A slight variation is the time-honored “Let me discuss it with my spouse/partner/parakeet” line, used even when the spouse/partner/parakeet is the last person in the world actually making a real decision.
Let me sleep on it. . . .
I have another appointment but I think we’re almost there. . . .
You get the picture.
Merging the Roles
So, what if the other side tries to break down the separation?
The easy answer is: Don’t let them. And if you understand how it’s commonly done, you won’t.
There are only two tactics the other side can use to get the negotiator to merge the roles. To be fair, they may not see it as an adversarial tactic at all; from their point of view they’re trying to close the deal. They think the negotiation is done, whereas you know that the negotiation isn’t done—you’re not ready for the closing—until the commander reviews the negotiated terms.
One tactic a negotiator can try when someone asks for more time to make a decision is the “ego play.” The other is the negotiating deadline.
The ego play works as some sort of variation on the old line: “Who wears the pants in your family, anyway?”
Sure, generally it’s done much more subtly, but you get the idea. The best way to deal with ego plays is to recognize that that’s what’s going down. We all need a stroke now and again—but don’t look for it from the other negotiator.
I’ll go into deadlines in greater detail in Chapter 8, “The Two Ds—Demands and Deadlines.” Along with demands, it’s one of the two Ds that rookie negotiators fear but old pro’s love.

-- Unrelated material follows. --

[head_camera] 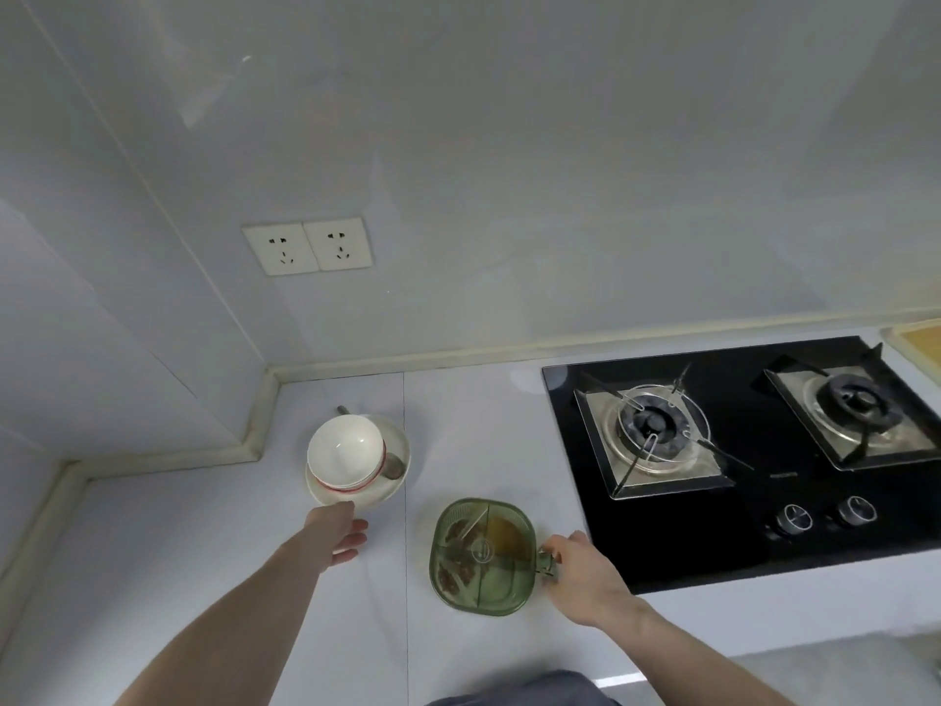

You can skip ahead, or you can remember this until we get there: Most deadlines are bullshit.
And most of the ones that aren’t can be negotiated.
And the ones that can’t are bullshit.
If the deal you’ve negotiated isn’t strong enough to allow you a few hours of contemplation or whatever you need, it’s not a good deal. Period.
Separation, Separation, Separation
As an NYPD negotiator I had absolutely no problem remembering that I wasn’t the commander: He was generally the guy in the room with the shiniest badge and the largest hat size. In most everyday situations, you can keep the roles separate by planning for them to be separate before negotiations begin.
Plan to negotiate, plan to break when you’ve got your best possible deal—when you’ve nailed down all of the difficult issues. Plan it right down to the exact words you want to use. If you’re negotiating on the telephone—a favorite in hostage negotiations, since it’s a heck of a lot safer than standing ten feet away from a guy with a gun—write it at the top of your notepad. Hey, tattoo it to your wrist if you have to. There are worse things on people’s arms, believe me.